Occurs in the nucleus before transport to the cytoplasm.
Functions: Protects mRNA from exonucleases and is required for efficient translation initiation.

3' Polyadenylation (Poly-A Tail):
Mechanism: mRNA is cleaved $10\text{-}35$ nucleotides downstream from the $AAUAAA$ recognition site (approximately $20\,bp$ from the site).
Enzyme: Poly(A) polymerase adds up to $200\,A$ residues.
Function: Protects mRNA from $5'$ exonucleases [per transcript note].

Intron Splicing:
Introns: Intervening sequences that do not code for proteins; must be removed in the nucleus.
Exons: The protein-coding sequences.
Spliceosome: The machinery for splicing, consisting of five $\text{snRNA}$ molecules ( $U1$ , $U2$ , $U4$ , $U5$ , and $U6$ ) and over $60$ proteins.
snRNP: Small ribonucleoprotein particles, often called "snurps," which facilitate splicing by positioning RNA segments and binding to consensus sequences at exon-intron junctions.

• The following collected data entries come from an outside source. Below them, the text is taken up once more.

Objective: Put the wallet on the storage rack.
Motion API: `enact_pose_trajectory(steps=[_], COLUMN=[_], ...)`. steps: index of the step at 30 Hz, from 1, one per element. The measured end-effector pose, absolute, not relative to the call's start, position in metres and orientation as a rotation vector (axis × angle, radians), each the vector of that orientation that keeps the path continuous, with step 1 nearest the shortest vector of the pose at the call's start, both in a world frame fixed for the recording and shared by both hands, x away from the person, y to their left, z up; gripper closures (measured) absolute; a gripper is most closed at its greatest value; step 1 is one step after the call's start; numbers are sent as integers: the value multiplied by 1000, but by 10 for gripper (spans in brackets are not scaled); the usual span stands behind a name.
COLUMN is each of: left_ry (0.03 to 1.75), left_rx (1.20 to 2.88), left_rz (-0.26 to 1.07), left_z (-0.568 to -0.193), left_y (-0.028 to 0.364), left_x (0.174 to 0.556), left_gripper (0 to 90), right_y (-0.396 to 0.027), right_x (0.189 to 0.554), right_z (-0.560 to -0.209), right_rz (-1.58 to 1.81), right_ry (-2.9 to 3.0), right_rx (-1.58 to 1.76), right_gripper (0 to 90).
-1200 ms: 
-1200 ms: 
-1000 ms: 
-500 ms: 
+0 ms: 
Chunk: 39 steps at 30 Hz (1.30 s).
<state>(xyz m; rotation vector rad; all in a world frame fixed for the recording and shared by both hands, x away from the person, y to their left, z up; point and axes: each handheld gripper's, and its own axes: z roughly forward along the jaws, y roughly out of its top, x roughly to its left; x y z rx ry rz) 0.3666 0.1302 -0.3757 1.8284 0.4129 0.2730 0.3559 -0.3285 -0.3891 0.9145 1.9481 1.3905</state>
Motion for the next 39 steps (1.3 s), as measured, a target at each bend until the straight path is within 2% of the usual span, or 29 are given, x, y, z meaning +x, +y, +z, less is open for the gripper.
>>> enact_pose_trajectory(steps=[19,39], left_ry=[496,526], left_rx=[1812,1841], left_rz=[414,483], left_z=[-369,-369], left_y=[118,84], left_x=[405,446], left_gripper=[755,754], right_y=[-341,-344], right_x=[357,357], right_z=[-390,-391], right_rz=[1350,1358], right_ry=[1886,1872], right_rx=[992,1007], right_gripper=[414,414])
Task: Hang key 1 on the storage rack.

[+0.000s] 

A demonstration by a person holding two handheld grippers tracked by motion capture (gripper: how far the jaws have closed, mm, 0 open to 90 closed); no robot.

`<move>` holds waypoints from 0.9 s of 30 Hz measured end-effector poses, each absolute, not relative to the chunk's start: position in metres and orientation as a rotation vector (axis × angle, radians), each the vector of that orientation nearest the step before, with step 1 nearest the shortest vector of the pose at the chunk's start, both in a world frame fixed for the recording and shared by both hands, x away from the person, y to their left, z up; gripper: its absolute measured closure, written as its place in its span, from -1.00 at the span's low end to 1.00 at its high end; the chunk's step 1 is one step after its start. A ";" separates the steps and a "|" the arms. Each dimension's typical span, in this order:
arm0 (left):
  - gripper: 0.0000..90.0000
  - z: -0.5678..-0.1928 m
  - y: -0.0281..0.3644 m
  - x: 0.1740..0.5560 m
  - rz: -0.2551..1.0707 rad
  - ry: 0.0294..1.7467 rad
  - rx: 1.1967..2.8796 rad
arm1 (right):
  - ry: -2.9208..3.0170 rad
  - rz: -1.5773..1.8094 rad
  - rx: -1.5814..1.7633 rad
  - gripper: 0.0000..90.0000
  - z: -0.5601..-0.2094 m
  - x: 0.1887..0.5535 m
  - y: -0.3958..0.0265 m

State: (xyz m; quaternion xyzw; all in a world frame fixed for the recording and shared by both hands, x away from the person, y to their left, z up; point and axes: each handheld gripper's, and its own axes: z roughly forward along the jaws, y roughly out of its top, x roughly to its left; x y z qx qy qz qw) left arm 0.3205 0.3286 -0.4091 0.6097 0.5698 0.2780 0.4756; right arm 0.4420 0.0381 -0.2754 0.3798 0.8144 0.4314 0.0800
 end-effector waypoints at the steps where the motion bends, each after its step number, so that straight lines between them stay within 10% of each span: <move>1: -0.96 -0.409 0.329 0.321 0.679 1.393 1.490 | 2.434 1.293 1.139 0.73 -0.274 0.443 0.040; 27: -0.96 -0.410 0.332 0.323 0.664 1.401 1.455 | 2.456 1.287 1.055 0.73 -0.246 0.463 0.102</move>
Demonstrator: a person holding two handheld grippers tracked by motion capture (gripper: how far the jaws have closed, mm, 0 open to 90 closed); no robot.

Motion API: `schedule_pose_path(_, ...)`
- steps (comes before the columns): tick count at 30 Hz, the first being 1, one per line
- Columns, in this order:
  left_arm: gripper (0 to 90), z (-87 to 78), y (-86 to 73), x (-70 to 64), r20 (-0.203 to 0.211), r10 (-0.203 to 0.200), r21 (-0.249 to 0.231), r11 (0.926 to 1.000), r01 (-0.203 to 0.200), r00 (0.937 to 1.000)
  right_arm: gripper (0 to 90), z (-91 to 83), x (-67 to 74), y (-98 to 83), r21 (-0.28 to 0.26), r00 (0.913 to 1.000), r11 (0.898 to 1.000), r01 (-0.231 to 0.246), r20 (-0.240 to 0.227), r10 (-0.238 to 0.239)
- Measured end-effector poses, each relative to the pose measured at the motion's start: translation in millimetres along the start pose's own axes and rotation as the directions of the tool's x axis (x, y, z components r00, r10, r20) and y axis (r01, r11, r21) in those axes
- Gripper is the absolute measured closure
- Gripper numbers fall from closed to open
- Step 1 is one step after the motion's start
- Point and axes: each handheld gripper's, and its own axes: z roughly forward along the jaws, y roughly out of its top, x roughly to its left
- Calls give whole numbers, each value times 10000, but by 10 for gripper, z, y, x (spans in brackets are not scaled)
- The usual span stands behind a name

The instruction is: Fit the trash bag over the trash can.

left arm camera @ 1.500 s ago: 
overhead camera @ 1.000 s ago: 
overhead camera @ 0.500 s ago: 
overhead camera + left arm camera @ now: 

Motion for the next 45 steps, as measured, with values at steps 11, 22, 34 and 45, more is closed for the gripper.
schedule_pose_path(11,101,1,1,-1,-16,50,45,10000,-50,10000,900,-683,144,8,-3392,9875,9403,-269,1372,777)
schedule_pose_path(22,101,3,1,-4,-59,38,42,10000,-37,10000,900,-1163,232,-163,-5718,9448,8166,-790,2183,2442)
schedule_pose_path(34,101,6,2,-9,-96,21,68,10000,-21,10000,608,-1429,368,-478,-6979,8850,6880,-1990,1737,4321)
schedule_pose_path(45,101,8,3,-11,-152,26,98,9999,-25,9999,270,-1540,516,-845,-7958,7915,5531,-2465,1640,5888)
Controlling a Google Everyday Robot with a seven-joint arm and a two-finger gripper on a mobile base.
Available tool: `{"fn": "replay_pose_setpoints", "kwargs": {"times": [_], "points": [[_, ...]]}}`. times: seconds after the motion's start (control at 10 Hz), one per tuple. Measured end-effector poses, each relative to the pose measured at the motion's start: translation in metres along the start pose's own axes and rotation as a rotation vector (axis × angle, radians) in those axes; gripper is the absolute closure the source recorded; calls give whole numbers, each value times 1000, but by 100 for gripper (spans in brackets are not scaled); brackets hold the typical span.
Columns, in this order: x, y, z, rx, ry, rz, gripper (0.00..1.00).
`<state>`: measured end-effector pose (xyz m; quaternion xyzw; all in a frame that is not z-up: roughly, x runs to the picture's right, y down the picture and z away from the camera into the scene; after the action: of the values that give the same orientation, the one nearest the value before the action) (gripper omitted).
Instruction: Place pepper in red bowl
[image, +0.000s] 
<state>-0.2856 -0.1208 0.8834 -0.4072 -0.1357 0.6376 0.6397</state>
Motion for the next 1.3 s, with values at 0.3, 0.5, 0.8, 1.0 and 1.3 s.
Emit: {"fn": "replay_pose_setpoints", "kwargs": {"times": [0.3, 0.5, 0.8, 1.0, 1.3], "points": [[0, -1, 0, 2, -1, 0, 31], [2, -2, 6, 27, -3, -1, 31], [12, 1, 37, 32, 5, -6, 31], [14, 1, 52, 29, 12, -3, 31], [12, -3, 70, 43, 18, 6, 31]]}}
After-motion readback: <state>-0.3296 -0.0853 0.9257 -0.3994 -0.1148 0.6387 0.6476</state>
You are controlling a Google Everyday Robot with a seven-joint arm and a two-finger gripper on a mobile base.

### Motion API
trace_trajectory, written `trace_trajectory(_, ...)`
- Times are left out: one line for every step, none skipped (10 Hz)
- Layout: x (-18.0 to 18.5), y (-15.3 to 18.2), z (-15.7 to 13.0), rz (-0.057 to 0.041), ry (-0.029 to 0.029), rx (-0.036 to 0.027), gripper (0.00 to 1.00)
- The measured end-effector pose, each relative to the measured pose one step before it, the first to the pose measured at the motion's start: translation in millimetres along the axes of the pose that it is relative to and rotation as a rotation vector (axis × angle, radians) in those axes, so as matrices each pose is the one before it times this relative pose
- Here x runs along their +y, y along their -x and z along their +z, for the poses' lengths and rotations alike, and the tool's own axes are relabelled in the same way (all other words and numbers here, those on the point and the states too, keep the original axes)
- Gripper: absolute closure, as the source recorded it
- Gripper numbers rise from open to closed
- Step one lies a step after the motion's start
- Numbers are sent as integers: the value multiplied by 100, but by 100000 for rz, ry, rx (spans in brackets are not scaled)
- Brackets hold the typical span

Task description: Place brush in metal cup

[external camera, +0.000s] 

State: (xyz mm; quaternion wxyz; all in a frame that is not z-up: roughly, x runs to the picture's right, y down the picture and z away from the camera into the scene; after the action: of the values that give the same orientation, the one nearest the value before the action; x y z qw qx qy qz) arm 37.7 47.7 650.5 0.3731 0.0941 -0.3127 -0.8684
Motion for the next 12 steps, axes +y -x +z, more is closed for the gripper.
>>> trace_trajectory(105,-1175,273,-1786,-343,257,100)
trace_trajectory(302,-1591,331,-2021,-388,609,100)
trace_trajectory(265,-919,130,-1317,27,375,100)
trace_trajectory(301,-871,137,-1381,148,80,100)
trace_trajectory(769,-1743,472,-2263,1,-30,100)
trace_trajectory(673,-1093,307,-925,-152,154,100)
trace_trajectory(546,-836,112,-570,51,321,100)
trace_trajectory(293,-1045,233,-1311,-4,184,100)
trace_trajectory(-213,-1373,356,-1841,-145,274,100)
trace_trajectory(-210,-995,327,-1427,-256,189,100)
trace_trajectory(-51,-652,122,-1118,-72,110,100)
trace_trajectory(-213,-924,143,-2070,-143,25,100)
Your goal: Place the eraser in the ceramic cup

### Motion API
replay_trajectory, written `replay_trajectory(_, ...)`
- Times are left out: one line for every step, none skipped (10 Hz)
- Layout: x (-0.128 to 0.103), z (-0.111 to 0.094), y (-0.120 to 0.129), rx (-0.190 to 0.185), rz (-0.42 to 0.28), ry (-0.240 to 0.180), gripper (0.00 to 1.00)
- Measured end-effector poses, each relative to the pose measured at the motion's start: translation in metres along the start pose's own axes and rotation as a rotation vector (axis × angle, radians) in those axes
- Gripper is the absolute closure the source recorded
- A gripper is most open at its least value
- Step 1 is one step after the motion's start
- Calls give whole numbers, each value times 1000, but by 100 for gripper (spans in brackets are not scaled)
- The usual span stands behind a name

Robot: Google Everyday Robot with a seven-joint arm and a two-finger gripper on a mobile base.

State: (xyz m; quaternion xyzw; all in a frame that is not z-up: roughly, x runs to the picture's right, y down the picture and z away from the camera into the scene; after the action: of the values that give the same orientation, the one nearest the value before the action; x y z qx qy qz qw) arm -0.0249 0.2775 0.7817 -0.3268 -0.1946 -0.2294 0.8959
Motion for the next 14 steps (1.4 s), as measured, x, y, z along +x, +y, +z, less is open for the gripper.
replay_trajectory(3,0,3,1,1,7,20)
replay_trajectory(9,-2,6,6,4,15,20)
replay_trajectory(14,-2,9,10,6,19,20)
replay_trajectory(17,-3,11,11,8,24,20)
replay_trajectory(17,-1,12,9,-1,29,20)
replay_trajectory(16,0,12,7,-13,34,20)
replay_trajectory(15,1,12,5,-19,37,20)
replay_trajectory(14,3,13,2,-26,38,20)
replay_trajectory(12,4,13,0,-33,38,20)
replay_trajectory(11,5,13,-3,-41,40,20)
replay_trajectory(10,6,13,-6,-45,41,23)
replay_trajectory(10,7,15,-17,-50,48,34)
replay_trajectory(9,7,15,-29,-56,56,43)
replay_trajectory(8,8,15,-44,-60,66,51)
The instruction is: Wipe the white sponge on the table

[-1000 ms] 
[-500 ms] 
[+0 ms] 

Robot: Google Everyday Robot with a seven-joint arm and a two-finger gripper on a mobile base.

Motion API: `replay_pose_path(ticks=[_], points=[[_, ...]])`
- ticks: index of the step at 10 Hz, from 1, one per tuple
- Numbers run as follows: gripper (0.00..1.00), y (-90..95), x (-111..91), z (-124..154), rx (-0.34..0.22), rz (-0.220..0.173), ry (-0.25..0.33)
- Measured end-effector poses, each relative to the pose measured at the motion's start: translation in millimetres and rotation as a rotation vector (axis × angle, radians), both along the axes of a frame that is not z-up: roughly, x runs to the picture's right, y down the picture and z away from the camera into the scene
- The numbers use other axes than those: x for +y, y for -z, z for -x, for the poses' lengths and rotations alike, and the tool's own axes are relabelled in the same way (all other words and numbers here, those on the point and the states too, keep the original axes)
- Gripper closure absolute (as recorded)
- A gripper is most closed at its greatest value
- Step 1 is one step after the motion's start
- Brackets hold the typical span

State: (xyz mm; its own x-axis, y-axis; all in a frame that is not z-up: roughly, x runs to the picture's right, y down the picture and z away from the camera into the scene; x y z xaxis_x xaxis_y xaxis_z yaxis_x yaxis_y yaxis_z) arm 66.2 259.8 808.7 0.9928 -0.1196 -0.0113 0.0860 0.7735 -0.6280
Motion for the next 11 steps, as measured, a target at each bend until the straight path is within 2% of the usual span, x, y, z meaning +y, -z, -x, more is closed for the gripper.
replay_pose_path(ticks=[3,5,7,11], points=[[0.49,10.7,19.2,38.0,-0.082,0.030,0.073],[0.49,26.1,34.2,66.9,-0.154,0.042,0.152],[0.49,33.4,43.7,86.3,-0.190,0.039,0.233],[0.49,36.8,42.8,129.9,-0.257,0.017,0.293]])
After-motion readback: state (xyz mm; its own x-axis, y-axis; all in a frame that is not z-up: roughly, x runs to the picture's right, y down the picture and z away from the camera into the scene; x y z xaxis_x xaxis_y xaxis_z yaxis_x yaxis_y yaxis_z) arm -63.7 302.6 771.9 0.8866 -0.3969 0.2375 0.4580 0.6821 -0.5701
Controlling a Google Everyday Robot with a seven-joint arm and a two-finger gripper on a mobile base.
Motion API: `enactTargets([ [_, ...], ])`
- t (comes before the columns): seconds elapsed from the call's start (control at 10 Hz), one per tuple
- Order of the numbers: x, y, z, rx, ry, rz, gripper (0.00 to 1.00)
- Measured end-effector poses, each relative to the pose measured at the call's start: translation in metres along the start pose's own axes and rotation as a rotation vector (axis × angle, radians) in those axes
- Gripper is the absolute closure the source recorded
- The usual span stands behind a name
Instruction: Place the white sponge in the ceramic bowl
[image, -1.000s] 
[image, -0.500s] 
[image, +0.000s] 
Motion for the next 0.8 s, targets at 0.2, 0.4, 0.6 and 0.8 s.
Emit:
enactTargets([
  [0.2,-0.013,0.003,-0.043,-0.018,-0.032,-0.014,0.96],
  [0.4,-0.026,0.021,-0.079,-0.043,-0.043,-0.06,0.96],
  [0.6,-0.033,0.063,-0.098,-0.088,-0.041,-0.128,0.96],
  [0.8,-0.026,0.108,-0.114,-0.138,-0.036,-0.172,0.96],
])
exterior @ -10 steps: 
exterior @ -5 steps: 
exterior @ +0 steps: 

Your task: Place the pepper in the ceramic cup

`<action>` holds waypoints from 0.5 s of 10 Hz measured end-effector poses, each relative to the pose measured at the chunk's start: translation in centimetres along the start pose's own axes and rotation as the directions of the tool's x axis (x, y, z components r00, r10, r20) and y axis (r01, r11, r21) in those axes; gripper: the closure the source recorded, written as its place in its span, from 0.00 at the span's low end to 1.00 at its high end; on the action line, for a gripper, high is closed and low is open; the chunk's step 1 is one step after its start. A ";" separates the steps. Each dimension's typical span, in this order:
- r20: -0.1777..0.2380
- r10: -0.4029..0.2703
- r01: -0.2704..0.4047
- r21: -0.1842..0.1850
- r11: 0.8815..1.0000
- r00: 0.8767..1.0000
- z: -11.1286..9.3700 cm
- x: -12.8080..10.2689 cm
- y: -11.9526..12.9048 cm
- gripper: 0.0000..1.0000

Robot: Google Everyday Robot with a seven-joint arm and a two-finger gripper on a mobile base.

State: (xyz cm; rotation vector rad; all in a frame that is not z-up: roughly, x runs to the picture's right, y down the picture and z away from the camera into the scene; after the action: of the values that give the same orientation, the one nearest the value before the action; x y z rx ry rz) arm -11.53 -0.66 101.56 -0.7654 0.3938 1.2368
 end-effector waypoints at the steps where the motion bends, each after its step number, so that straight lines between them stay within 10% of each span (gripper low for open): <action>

Splicing Consensus Sequences: - $5'\text{ Exon junction}$ : $5'\text{-AGGUAAGU-}3'$ - $3'\text{ Exon junction}$ : $5'\text{-CAGG-}3'$
Final Structure of Mature mRNA:
Includes the $5'\text{ CAP}$ , $5'\text{-UTR}$ (untranslated region), the Open Reading Frame (ORF) (starting with $AUG$ and ending with stop codons $UAA$ , $UAG$ , or $UGA$ ), the $3'\text{-UTR}$ , and the $poly(A)$ tail bound by the cap-binding complex and PAB (poly-A binding protein).